Why use mmappickle?¶
Mmappickle
is designed for “unstructured” parallel access, with a strong emphasis on adding new data.
Here are two example uses cases:
Timelapse hyperspectral scanning
At each time interval, an hyperspectral image (which is numpy array of a few hundreds of megabytes) is added to the file, along with the related metadata.
The key features for which
mmappickle
is useful are:- is that it is possible to have an independant viewer process, which is monitoring the file as it is appended, and allows the operator to stop the capture once sufficient data was acquired.
- all the information is kept in one file, which makes it easier to archive and distribute.
- the images are not stored in RAM, which would be a problem due to their size.
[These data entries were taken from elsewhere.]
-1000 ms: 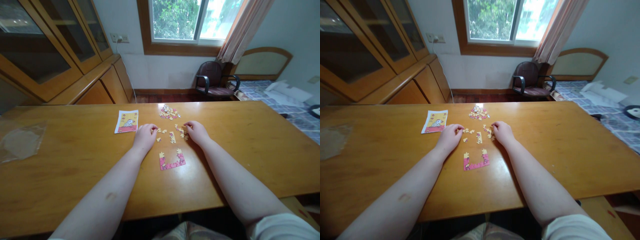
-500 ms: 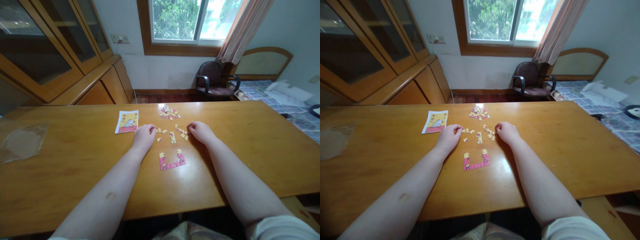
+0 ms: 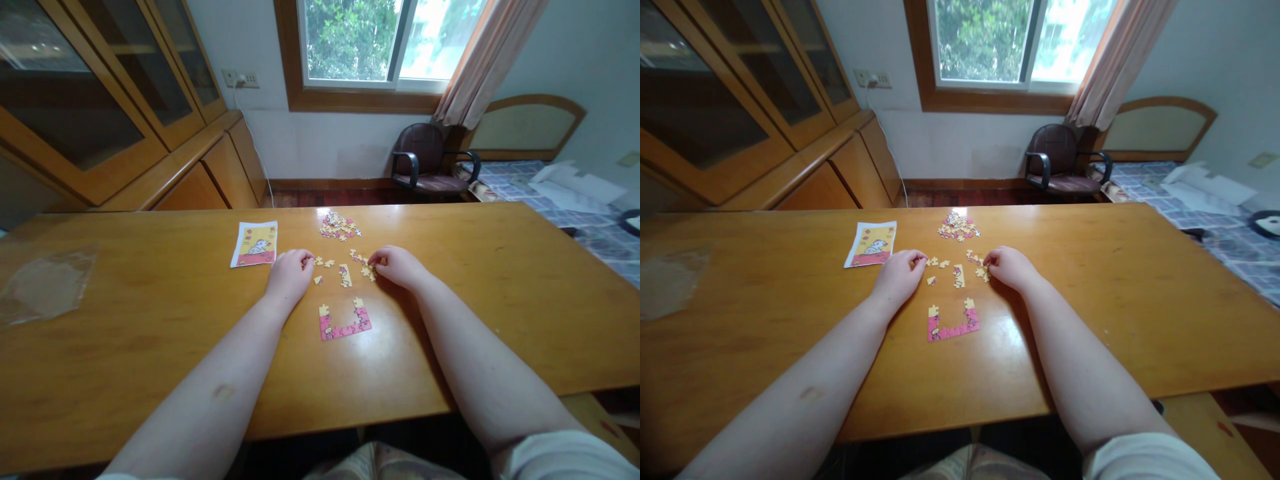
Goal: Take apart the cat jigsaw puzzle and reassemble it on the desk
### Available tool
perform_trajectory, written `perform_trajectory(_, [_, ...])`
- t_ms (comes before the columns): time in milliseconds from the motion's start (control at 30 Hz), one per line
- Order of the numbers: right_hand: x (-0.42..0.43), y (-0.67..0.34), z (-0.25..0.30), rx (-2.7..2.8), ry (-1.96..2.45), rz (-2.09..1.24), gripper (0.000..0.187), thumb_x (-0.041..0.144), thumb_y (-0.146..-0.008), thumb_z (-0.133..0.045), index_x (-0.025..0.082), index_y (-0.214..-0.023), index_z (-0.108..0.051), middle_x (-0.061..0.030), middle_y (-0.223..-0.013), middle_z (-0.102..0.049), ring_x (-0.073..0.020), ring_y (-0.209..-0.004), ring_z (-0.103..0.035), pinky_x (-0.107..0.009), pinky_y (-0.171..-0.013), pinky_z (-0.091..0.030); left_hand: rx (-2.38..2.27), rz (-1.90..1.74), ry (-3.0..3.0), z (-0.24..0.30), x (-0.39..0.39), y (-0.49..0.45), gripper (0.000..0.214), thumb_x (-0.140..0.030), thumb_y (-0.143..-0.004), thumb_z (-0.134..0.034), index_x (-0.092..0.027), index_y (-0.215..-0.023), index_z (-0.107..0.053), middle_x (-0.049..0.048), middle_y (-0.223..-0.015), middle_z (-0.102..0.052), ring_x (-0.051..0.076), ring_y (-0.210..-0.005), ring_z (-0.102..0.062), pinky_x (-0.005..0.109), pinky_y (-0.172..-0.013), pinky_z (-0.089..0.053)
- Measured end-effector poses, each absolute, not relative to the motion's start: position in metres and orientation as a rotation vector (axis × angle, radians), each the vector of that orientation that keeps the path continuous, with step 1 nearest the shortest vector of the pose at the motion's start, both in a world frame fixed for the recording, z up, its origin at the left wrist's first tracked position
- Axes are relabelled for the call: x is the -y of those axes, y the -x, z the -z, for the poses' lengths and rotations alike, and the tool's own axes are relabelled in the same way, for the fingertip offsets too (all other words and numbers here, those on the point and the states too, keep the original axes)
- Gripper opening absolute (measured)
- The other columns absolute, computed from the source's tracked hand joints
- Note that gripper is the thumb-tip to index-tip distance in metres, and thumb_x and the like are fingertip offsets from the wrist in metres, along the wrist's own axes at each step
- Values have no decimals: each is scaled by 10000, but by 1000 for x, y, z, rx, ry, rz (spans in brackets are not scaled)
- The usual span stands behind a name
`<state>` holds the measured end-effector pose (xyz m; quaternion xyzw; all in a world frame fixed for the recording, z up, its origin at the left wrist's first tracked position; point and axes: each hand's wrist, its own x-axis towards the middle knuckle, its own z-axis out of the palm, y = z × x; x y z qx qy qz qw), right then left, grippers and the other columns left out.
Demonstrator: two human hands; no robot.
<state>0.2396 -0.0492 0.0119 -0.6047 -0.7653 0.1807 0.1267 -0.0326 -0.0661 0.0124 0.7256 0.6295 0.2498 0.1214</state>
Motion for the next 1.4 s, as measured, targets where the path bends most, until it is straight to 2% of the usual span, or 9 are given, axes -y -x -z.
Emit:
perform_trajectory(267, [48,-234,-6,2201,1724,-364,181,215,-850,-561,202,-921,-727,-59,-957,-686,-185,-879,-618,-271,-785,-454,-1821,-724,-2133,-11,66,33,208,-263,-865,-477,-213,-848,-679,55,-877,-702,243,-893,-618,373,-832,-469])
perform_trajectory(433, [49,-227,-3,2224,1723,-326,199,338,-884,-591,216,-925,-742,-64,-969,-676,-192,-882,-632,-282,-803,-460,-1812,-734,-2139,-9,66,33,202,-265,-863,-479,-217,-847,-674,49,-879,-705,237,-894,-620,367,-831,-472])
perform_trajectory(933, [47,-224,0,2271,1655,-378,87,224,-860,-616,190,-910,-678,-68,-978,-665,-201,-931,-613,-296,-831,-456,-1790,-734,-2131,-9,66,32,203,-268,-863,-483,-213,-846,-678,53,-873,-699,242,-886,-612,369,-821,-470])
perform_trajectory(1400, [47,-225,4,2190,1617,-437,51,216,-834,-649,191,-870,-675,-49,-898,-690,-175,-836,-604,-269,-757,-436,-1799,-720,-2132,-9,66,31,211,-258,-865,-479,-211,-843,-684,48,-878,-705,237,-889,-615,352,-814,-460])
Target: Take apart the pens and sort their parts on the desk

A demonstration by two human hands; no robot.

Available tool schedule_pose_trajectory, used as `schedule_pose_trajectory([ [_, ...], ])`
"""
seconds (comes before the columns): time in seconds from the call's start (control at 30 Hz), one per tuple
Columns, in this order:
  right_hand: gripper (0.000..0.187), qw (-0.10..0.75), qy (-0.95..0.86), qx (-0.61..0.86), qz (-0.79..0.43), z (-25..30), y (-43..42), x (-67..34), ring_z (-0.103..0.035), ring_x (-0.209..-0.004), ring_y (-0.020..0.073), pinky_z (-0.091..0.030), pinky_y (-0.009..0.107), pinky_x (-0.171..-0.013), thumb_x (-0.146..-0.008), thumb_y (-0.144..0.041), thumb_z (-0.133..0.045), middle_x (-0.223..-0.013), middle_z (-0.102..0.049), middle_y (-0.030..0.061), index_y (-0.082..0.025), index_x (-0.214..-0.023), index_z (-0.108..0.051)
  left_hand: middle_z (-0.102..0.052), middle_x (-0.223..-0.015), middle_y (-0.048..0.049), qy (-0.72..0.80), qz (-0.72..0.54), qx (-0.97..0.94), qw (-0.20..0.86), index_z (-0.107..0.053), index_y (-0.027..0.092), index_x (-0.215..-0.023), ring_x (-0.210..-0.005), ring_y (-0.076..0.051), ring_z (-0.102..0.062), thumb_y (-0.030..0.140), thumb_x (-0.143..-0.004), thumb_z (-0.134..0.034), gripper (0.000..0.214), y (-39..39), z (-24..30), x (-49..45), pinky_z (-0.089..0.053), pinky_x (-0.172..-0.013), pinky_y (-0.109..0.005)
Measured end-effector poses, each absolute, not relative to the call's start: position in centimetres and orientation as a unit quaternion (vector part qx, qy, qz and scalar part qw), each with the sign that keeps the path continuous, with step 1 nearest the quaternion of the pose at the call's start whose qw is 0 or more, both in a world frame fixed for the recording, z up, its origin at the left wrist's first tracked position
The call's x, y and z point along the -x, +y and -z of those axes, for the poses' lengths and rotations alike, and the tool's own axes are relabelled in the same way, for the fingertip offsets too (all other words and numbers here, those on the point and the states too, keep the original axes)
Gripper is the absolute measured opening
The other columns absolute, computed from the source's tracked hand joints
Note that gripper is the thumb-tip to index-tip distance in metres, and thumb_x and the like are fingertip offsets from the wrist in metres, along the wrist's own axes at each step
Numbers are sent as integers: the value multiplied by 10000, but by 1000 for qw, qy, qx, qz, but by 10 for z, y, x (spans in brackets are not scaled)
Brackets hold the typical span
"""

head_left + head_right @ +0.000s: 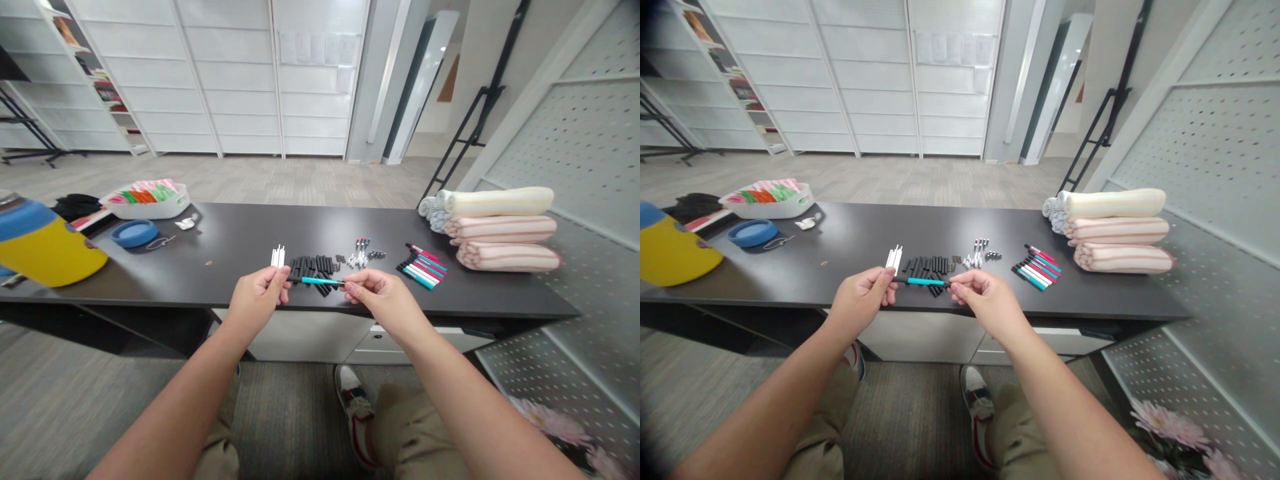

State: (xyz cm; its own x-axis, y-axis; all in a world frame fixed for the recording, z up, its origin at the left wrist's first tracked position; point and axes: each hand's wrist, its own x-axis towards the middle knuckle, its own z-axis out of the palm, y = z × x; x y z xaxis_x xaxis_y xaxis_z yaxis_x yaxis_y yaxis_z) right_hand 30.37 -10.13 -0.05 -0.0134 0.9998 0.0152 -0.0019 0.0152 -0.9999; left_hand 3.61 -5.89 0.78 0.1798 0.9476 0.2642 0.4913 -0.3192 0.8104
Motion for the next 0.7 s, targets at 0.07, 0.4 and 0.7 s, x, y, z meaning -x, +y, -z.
schedule_pose_trajectory([
  [0.07, 352, 508, -509, 489, -494, 2, -100, -305, -707, -773, 166, -575, 308, -754, -762, -485, -877, -831, -769, 43, -201, -935, -763, -705, -621, 9, 504, -395, -709, 296, -693, 210, -675, -561, -136, -623, 596, -1035, -489, 567, -59, -7, -36, -454, -608, -263],
  [0.4, 339, 499, -521, 503, -476, 0, -102, -306, -714, -789, 175, -577, 317, -773, -799, -472, -845, -845, -769, 47, -192, -963, -749, -696, -605, 7, 507, -399, -698, 309, -695, 202, -696, -547, -132, -614, 606, -1029, -497, 560, -57, -8, -37, -453, -594, -248],
  [0.7, 405, 498, -527, 528, -442, 1, -98, -309, -693, -794, 192, -575, 332, -754, -792, -519, -826, -878, -758, 71, -178, -988, -729, -686, -584, 0, 510, -409, -684, 325, -698, 194, -740, -534, -145, -619, 610, -1025, -498, 542, -56, -11, -37, -459, -571, -247],
])
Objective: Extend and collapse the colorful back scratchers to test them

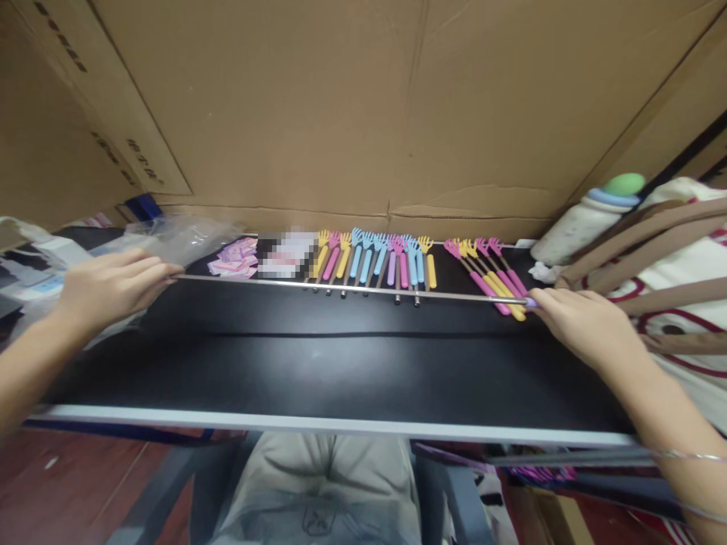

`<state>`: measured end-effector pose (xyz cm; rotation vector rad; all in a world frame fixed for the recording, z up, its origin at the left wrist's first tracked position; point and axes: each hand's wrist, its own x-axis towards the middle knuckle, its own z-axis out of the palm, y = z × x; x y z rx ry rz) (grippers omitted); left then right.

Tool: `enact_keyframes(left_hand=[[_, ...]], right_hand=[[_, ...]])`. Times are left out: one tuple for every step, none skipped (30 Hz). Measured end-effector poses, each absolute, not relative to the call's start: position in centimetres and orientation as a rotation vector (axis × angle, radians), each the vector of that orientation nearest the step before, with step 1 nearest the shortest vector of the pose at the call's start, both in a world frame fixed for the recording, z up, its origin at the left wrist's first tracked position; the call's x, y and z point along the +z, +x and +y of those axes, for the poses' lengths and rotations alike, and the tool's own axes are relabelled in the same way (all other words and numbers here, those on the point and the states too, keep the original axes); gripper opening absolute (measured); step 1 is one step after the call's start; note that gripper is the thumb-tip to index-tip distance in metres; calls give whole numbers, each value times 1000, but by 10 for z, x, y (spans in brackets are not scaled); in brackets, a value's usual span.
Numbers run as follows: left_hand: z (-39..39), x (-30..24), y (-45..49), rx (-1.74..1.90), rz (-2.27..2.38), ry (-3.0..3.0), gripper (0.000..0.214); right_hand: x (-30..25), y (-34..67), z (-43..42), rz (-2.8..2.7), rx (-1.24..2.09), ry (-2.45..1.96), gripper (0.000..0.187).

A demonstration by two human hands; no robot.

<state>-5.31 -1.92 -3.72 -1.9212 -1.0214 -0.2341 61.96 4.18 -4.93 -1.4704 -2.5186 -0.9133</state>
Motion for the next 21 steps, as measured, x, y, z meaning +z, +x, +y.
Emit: enact_keyframes(left_hand=[[-20, -38, -45, -228, -993, -1943, 20], [-21, -39, -34, -246, -943, -1983, 20], [-20, -40, -21, -263, -890, -2031, 21], [-19, -42, -7, -271, -872, -2065, 21], [-16, -43, 8, -319, -825, -2088, 23], [-14, -44, 23, -357, -835, -2111, 24], [-11, -44, 38, -379, -852, -2123, 26], [-8, -44, 52, -394, -872, -2122, 27], [-5, -43, 65, -391, -879, -2133, 27], [-4, -41, 76, -389, -882, -2139, 28], [-2, -39, 86, -395, -870, -2138, 28], [-2, -37, 94, -404, -857, -2135, 28], [-2, -36, 102, -409, -850, -2137, 27], [-2, -36, 109, -409, -842, -2150, 26], [-3, -37, 115, -405, -845, -2173, 24], [-4, -39, 121, -393, -854, -2207, 22], [-5, -42, 126, -378, -866, -2246, 21], [-6, -44, 131, -363, -881, -2286, 21], [-7, -47, 135, -350, -896, -2321, 21], [-8, -50, 137, -340, -907, -2349, 21], [-8, -52, 139, -332, -916, -2369, 22]], right_hand=[[-48, 606, 39, -2527, -925, -1409, 21], [-47, 589, 35, -2534, -932, -1335, 23], [-45, 570, 32, -2549, -935, -1292, 26], [-44, 550, 29, -2554, -947, -1267, 28], [-42, 529, 27, -2584, -951, -1216, 31], [-41, 510, 26, -2583, -975, -1183, 33], [-39, 493, 25, -2589, -993, -1145, 34], [-37, 478, 26, -2579, -1007, -1099, 37], [-36, 465, 26, -2572, -1007, -1064, 38], [-35, 456, 27, -2569, -1001, -1032, 38], [-34, 447, 28, -2561, -997, -1004, 39], [-34, 441, 28, -2552, -992, -983, 39], [-34, 434, 28, -2543, -988, -966, 40], [-35, 429, 27, -2540, -981, -952, 40], [-36, 423, 25, -2545, -971, -945, 40], [-39, 418, 24, -2561, -955, -940, 39], [-41, 413, 23, -2583, -935, -929, 39], [-44, 409, 22, -2606, -914, -917, 38], [-46, 406, 21, -2623, -894, -907, 37], [-48, 403, 20, -2633, -880, -898, 36], [-49, 402, 20, -2637, -869, -893, 35]])
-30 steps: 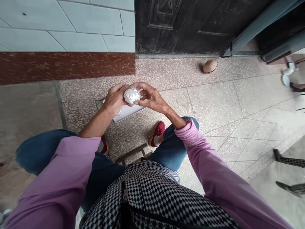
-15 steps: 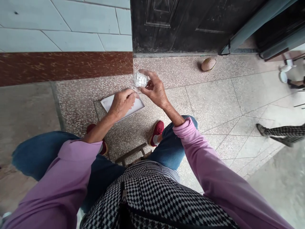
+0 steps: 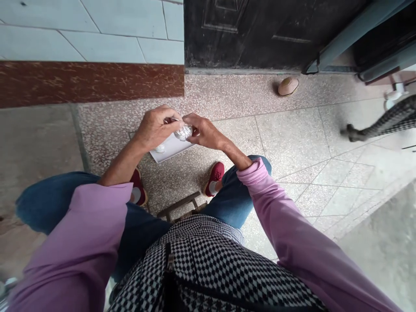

Moreover, as the file is a normal
pickle
, it is not required to install anything more than a standard distribution of Python to have it work. This is useful when distributing files to occasional users, which may be less familiar with Python, and may not be able to usepip
to install libraries.Image registration
When having multiples (hyperspectral) images of the same subject, a common requirement is to register these images to allow creating a combined image containing the information of all of them. Depending on the images, this could be for example HDR imaging, or simply stitching the images together.
Commonly, a set of files are provided to the algorithm, which computes keypoints, then the transformation parameters, and finally creates an output file. Due to practical reasons intermediate data is rarely kept, as it means more files, and also that the references to the original files must be strictly kept.
With
mmappickle
, all the input images are in one file. The registration algorithm can simply add the keypoints and the transformation parameters to the original file. This simplifies debugging and also serves as a cache when using successively different combining algorithms.
Quick start¶
mmappickle.mmapdict
behaves like a dictionary. For example:
>>> from mmappickle import mmapdict
>>> m = mmapdict('/tmp/test.mmdpickle') #could be an existing file
>>> m['a_sample_key'] = 'value'
>>> m['other_key'] = [1,2,3]
>>> print(m['a_sample_key'])
value
>>> m['other_key'][2]
3
>>> del m['a_sample_key']
>>> print(m.keys())
['other_key']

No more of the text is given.